Kadınların katline nereye kadar seyirci kalınacaktır? Kadınların
feryatları ne zamana kadar duyulmayacaktır? 8 Mart 2012 tarihinde
TBMM'de bizim de desteğimizle kabul edilip yasalaşan 'Ailenin
Korunması ve Kadına Karşı Şiddetin Önlenmesine' dair düzenlemenin
caydırıcı etkisi anlaşılan yeterli değildir. Bu sonuçtan muzdarip
ve meyus olduğumu sizlerle özellikle paylaşmak istiyorum. Bahanesi
ne olursa olsun kadına şiddet konusu çözülmeden, uzanan eller
kırılmadan, daha da önemlisi şiddete müzahir psikolojik ve
sosyolojik faktörler köreltilmeden seçme ve seçilme hakkını
konuşmanın da tek başına bir anlam ve karşılığı olmayacaktır. Kadın
şiddetine son verilmeden gelişemeyiz, kalkınamayız, adam gibi adam
olamayız. Kadın cinayetleri kesilmeden insanlıktan hiç
bahsedemeyiz. Akan kanı durdurmalı şiddet ve cinayetlere yol açan
sosyal, ekonomik, psikolojik açmazları mutlaka rehabilite ve tedavi
etmeliyiz. Aksi halde, kadına şiddetin dozajındaki artış, Allah
muhafaza, toplumsal huzur, asayiş ve dengeyi hepten mahvedecek,
geriye sadece yıkım ve harabeden başka bir şey kalmayacaktır.

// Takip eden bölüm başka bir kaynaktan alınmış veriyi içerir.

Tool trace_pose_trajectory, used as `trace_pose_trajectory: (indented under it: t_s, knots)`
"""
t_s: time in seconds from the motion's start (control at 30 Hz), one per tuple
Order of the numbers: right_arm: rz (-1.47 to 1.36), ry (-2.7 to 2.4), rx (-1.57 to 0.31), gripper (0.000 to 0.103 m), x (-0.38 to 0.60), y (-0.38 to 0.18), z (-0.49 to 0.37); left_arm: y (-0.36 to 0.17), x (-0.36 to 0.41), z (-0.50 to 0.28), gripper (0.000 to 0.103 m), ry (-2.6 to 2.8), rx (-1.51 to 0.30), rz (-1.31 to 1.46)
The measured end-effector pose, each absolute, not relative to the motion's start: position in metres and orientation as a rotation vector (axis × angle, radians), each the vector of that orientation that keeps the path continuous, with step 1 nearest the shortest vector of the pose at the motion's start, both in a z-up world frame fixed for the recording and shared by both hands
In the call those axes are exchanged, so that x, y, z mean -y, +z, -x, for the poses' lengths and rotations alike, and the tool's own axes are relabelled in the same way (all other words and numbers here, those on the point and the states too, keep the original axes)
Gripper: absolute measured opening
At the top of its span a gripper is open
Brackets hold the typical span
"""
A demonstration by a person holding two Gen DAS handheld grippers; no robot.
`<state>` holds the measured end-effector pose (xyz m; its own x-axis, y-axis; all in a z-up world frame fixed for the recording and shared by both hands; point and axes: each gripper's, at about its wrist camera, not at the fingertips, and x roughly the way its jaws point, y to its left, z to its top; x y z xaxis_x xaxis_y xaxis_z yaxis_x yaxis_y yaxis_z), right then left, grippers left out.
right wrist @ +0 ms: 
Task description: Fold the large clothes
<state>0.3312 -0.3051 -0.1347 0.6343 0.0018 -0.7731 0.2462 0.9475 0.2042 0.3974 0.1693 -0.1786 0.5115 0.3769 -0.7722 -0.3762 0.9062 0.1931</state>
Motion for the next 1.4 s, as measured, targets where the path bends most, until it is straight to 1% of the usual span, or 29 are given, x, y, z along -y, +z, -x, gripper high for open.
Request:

Türkiye'nin geleceği kadınlarımızın üstleneceği yapıcı role,
yapacakları değerli çalışmalara ve eşsiz fedakarlıklara yakından
bağlıdır. Bu itibarla parti olarak her zaman kadınlarımızın
yanındayız, her şart altında Türk kadının hak ve hukukunu savunmaya
devam edeceğiz. Siyasetten ticarete, sanattan spora, sosyal
hayattan kültürel alanlara kadar kadınların var olan sorunlarının
çözülmesi konusunda sorumluluğumuz neyi gerektiriyorsa onu inançla
ve sabırla yapacağız. Türk kadınına seçme ve seçilme hakkının
83'üncü yıl dönümünde, aramızda bulunan saygıdeğer hanımefendiler
başta olmak üzere, ülkemizin her tarafındaki kadınlarımızı
kutluyor, hepsine sağlık, mutluluk ve esenlik içinde geçecek bir
ömür diliyorum."
"BUNA RAZI OLAMAYIZ, BUNA SESSİZ KALAMAYIZ,
KALMAYACAĞIZ"
Türk milletinin çetin şartları çevik iradesiyle aşmanın gayret ve
çabasında olduğuna dikkat çeken Bahçeli, "Türkiye'nin pek
çok sorunu birikmiştir. Üzüntümüz, sorunların giderek kökleşmesi,
gittikçe kemikleşmesidir. İç meselelerimizin ağırlığı, siyasetteki
gelgitler, ekonomideki risk ve belirsizlikler, güven ve güvence
zaafları düne nazaran bugün daha fazladır. Türkiye hissedilir
ölçülerde zaman ve zemin kaybetmektedir. Bir yanda uluslararası
komploların şiddeti, diğer yanda ülke içinde yaşanan kamplaşma ve
kısır kavgalar görüş menzilimizi sıfıra indirmektedir. Bunun yanı
sıra bölgemiz ateşle çevrilmiştir. Tehlike yüksektir. Güney
sınırlarımız boyunca yuvalanan ihanet mevzi kazanmaktadır. Tehdit
azmıştır. Zalim emeller hain hedeflerine biraz daha yaklaşmaktadır.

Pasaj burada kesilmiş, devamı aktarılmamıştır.